### REQUIRED ACTION
Below is a listing. Quote from it, exactly, the lines from the one containing "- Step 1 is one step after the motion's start" down to the one containing "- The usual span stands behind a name", both ends included, and nothing else.
Segment Open
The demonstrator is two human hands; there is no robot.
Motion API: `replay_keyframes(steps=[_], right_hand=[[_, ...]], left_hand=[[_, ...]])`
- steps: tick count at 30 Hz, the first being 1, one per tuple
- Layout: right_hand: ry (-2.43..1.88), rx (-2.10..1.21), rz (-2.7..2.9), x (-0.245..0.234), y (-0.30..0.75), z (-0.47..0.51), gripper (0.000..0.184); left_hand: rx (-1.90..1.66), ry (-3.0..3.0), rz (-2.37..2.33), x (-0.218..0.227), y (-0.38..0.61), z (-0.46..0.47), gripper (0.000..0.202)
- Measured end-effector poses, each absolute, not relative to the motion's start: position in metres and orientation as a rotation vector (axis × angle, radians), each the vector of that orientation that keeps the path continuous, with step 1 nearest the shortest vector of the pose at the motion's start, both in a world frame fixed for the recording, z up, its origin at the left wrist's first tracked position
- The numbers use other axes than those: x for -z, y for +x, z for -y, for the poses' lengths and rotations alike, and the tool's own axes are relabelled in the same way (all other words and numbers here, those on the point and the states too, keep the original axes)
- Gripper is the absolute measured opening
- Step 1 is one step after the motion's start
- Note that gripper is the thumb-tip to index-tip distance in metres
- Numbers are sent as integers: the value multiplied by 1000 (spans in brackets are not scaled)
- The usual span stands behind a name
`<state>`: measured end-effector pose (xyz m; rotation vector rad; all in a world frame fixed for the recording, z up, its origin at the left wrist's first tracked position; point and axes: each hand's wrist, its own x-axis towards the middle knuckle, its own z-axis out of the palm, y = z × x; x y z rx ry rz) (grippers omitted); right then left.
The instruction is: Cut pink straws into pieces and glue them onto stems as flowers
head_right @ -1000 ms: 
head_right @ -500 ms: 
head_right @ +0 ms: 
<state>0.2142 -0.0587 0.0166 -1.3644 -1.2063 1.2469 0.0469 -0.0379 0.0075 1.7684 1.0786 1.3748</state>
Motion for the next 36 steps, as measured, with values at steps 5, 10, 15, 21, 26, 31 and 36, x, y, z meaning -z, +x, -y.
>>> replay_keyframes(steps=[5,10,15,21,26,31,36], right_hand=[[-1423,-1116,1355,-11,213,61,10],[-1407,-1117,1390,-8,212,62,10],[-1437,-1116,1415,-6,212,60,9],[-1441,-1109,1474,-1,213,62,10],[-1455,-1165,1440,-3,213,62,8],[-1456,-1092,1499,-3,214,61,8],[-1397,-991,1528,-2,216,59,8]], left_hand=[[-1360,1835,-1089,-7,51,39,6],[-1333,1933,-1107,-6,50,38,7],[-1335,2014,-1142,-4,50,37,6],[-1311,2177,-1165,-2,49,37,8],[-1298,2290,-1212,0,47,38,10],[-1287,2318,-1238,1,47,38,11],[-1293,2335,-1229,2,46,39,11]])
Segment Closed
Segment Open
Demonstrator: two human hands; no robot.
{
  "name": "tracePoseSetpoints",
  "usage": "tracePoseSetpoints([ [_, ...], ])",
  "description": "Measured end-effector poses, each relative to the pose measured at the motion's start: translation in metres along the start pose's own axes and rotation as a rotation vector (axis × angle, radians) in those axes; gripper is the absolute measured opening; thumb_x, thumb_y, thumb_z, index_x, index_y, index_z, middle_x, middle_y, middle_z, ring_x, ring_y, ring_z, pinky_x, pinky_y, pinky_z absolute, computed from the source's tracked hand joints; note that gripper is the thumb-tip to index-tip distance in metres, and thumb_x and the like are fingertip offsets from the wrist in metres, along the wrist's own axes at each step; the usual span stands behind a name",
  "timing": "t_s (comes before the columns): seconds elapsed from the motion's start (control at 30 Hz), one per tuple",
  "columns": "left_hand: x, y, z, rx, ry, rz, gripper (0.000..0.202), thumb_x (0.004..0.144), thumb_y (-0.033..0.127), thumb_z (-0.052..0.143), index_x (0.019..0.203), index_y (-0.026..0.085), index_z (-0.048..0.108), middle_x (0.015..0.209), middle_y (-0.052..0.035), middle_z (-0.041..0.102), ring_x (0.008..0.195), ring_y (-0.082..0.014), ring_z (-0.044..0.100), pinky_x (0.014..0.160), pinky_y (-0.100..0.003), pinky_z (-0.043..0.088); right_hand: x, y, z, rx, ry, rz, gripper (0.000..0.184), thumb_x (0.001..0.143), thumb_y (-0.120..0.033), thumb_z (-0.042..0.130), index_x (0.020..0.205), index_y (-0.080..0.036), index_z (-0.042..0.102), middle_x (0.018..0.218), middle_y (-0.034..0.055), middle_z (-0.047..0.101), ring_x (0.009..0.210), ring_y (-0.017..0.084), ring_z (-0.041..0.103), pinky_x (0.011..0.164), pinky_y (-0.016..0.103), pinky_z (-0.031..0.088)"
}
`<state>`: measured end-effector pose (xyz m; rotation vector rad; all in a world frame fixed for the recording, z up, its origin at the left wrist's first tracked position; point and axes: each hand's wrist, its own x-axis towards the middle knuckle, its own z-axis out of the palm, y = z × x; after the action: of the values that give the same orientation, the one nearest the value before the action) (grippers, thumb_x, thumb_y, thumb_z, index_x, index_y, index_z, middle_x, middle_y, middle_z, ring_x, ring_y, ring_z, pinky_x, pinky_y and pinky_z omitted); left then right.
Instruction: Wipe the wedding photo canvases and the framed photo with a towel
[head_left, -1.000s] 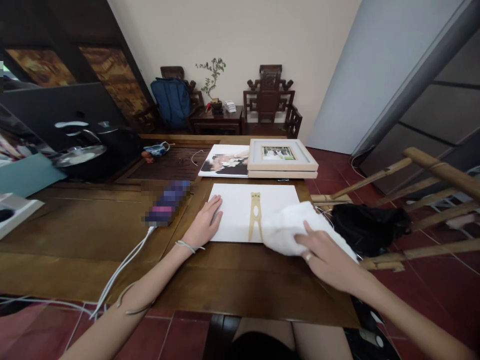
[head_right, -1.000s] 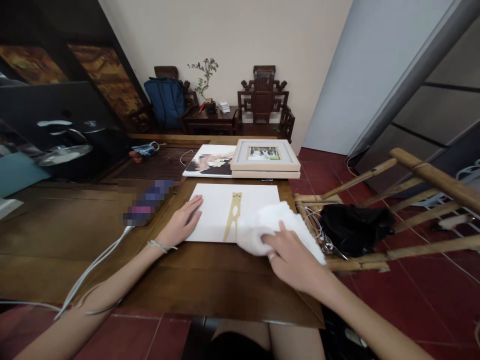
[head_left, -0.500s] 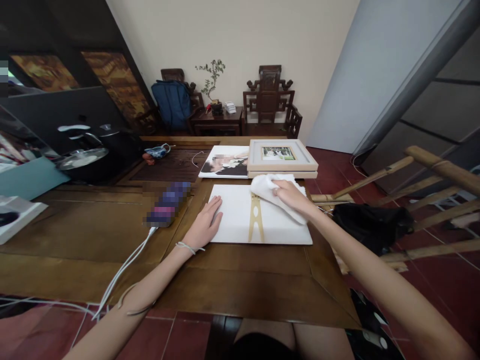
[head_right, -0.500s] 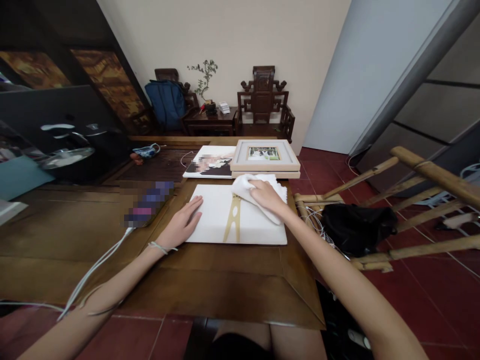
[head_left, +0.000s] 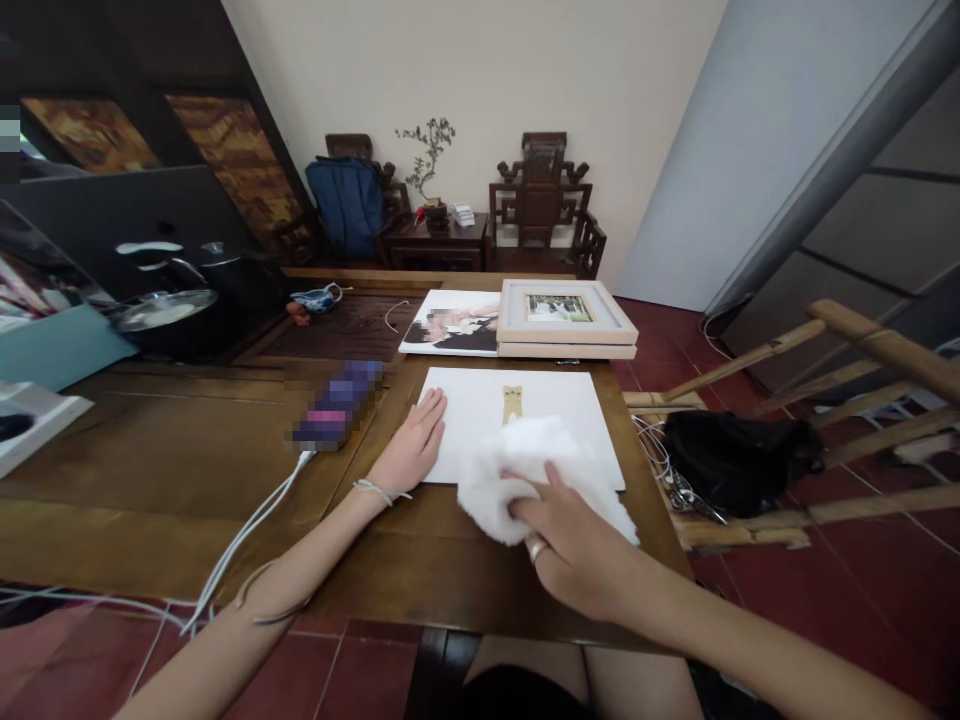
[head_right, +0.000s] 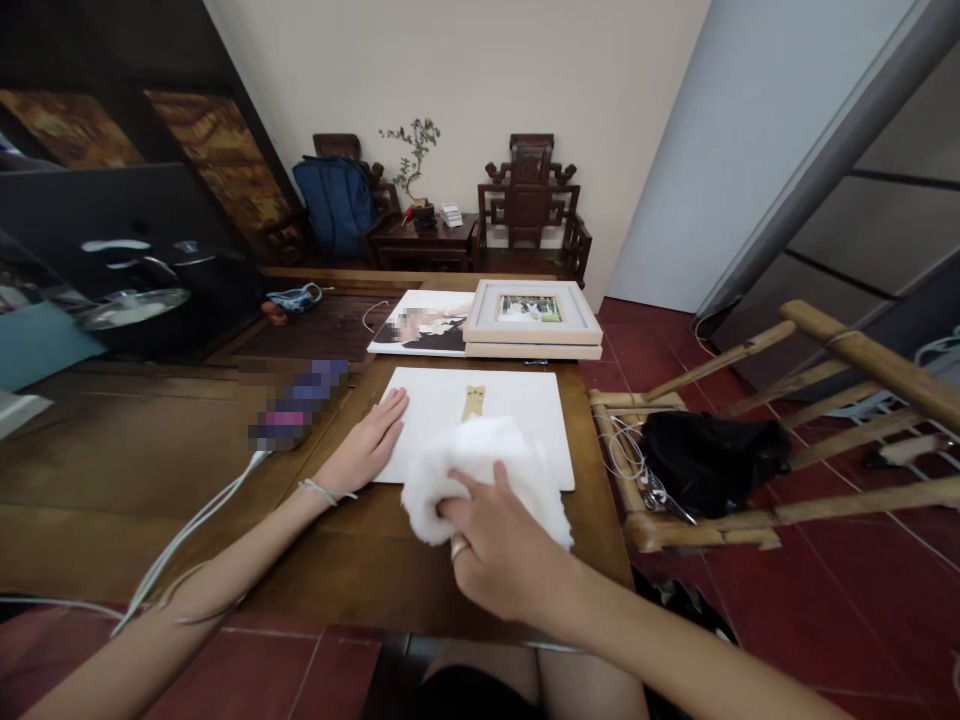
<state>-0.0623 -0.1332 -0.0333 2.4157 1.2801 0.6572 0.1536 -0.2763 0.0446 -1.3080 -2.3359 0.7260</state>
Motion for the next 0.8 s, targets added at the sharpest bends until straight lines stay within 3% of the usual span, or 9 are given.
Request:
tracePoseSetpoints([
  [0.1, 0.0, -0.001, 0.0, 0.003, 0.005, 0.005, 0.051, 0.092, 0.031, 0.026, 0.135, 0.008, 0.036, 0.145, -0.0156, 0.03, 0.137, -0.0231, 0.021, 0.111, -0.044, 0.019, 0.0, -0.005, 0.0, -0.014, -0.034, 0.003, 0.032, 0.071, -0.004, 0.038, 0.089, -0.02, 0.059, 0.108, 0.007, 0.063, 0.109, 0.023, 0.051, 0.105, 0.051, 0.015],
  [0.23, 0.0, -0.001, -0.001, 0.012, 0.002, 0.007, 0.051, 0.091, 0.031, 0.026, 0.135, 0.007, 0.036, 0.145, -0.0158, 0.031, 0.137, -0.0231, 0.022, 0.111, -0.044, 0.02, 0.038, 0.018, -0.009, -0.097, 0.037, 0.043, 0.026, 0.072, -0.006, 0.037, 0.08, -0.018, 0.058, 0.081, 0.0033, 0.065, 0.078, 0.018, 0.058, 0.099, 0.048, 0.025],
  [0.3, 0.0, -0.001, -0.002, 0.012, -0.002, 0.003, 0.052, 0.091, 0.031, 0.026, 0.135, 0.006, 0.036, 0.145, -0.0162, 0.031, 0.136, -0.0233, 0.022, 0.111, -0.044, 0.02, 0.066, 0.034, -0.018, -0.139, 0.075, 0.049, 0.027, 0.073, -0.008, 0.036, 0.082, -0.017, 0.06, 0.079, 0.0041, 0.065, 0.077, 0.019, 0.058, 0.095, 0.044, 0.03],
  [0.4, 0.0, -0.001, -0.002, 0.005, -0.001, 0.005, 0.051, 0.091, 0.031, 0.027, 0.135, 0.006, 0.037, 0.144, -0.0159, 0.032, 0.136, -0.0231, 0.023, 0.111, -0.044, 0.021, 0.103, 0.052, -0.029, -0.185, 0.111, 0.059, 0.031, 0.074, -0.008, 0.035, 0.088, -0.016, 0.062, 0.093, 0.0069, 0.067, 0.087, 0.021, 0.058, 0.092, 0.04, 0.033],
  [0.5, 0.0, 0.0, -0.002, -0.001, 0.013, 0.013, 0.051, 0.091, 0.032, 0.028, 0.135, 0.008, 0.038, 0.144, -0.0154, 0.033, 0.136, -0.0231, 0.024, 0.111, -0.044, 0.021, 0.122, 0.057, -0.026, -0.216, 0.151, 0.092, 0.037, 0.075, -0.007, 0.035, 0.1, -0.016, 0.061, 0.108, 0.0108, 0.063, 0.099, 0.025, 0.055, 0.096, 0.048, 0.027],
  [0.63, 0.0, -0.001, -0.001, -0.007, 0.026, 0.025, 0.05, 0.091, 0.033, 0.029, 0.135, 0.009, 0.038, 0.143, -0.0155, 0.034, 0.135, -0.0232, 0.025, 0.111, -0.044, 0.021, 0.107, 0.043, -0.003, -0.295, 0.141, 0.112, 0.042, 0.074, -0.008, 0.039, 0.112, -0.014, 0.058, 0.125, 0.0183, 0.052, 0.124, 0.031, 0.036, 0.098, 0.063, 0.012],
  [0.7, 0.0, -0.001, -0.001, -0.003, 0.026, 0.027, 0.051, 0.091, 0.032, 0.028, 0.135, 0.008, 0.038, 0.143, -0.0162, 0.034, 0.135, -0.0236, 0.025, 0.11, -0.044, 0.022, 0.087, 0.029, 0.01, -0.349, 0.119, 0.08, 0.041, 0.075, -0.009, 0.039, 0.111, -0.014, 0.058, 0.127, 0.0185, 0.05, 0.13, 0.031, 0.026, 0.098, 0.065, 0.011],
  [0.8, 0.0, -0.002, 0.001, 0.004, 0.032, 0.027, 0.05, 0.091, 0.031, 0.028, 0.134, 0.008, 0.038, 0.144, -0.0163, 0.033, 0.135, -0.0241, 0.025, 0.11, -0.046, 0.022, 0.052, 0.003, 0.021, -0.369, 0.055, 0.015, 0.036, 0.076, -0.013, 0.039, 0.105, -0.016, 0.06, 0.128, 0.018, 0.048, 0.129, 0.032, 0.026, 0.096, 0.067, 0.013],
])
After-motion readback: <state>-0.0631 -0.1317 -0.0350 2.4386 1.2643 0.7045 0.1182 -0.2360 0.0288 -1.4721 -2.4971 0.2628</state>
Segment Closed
### SOLUTION TO THIS PROBLEM
- Step 1 is one step after the motion's start
- Note that gripper is the thumb-tip to index-tip distance in metres
- Numbers are sent as integers: the value multiplied by 1000 (spans in brackets are not scaled)
- The usual span stands behind a name

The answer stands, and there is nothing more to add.